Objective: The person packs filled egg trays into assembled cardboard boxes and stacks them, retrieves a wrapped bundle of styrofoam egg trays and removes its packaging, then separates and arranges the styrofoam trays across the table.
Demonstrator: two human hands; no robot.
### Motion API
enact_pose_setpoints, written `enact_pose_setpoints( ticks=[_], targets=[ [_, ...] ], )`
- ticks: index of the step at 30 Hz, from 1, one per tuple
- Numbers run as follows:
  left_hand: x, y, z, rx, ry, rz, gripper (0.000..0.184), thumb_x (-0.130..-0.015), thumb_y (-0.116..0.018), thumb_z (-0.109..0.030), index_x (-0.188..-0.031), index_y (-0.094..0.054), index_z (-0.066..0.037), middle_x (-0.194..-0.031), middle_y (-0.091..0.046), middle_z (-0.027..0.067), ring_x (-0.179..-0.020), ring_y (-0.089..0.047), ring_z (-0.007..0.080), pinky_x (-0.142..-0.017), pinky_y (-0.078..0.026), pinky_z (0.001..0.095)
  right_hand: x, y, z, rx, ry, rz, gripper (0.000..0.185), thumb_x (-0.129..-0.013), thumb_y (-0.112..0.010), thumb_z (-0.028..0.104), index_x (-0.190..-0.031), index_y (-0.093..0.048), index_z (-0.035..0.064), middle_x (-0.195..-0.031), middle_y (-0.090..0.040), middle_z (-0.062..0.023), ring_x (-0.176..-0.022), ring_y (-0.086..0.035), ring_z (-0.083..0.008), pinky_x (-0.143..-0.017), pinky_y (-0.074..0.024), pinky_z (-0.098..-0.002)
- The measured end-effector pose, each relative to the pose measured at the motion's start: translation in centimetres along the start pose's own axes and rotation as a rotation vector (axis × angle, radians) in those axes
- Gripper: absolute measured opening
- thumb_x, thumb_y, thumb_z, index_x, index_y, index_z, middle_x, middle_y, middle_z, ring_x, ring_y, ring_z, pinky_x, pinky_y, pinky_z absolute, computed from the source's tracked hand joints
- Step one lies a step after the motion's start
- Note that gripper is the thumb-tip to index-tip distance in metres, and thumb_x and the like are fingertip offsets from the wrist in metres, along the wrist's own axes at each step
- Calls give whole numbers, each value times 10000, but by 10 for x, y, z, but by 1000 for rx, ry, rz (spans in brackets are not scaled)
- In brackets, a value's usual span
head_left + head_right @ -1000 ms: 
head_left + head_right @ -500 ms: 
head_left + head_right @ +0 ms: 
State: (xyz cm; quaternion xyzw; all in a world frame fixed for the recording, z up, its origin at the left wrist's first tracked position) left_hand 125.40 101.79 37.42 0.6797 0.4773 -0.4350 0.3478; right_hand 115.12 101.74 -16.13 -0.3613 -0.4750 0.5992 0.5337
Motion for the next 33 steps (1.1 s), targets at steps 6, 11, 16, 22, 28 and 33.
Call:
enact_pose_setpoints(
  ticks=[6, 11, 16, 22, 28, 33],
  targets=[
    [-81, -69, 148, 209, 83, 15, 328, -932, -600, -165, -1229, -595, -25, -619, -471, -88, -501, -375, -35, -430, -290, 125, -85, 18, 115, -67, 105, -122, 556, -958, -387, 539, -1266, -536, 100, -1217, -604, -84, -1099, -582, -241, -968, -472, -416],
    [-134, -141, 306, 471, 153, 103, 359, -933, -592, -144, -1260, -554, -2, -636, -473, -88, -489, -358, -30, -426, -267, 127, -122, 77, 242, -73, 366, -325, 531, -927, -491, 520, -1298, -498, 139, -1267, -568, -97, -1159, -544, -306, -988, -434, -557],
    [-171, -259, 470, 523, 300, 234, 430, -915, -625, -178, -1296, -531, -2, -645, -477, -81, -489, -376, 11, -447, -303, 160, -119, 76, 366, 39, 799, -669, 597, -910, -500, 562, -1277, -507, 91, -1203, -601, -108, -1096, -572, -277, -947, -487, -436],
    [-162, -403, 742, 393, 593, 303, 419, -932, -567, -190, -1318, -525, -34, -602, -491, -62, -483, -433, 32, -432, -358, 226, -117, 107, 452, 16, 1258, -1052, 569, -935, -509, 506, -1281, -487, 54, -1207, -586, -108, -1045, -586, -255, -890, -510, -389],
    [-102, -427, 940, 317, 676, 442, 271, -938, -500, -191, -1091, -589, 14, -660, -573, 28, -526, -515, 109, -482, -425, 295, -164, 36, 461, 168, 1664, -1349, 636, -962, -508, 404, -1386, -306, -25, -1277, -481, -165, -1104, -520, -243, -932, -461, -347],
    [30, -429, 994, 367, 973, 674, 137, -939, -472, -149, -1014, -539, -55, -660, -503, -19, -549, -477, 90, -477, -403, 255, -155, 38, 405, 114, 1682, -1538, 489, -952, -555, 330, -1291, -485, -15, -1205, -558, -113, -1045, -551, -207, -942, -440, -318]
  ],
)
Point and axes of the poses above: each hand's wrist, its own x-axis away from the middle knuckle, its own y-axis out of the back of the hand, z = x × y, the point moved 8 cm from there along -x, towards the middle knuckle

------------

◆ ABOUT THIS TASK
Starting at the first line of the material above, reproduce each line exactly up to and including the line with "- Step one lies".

◆ RESULT OF THE EXERCISE
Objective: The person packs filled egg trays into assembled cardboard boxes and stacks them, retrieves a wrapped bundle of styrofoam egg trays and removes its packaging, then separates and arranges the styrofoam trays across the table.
Demonstrator: two human hands; no robot.
### Motion API
enact_pose_setpoints, written `enact_pose_setpoints( ticks=[_], targets=[ [_, ...] ], )`
- ticks: index of the step at 30 Hz, from 1, one per tuple
- Numbers run as follows:
  left_hand: x, y, z, rx, ry, rz, gripper (0.000..0.184), thumb_x (-0.130..-0.015), thumb_y (-0.116..0.018), thumb_z (-0.109..0.030), index_x (-0.188..-0.031), index_y (-0.094..0.054), index_z (-0.066..0.037), middle_x (-0.194..-0.031), middle_y (-0.091..0.046), middle_z (-0.027..0.067), ring_x (-0.179..-0.020), ring_y (-0.089..0.047), ring_z (-0.007..0.080), pinky_x (-0.142..-0.017), pinky_y (-0.078..0.026), pinky_z (0.001..0.095)
  right_hand: x, y, z, rx, ry, rz, gripper (0.000..0.185), thumb_x (-0.129..-0.013), thumb_y (-0.112..0.010), thumb_z (-0.028..0.104), index_x (-0.190..-0.031), index_y (-0.093..0.048), index_z (-0.035..0.064), middle_x (-0.195..-0.031), middle_y (-0.090..0.040), middle_z (-0.062..0.023), ring_x (-0.176..-0.022), ring_y (-0.086..0.035), ring_z (-0.083..0.008), pinky_x (-0.143..-0.017), pinky_y (-0.074..0.024), pinky_z (-0.098..-0.002)
- The measured end-effector pose, each relative to the pose measured at the motion's start: translation in centimetres along the start pose's own axes and rotation as a rotation vector (axis × angle, radians) in those axes
- Gripper: absolute measured opening
- thumb_x, thumb_y, thumb_z, index_x, index_y, index_z, middle_x, middle_y, middle_z, ring_x, ring_y, ring_z, pinky_x, pinky_y, pinky_z absolute, computed from the source's tracked hand joints
- Step one lies a step after the motion's start

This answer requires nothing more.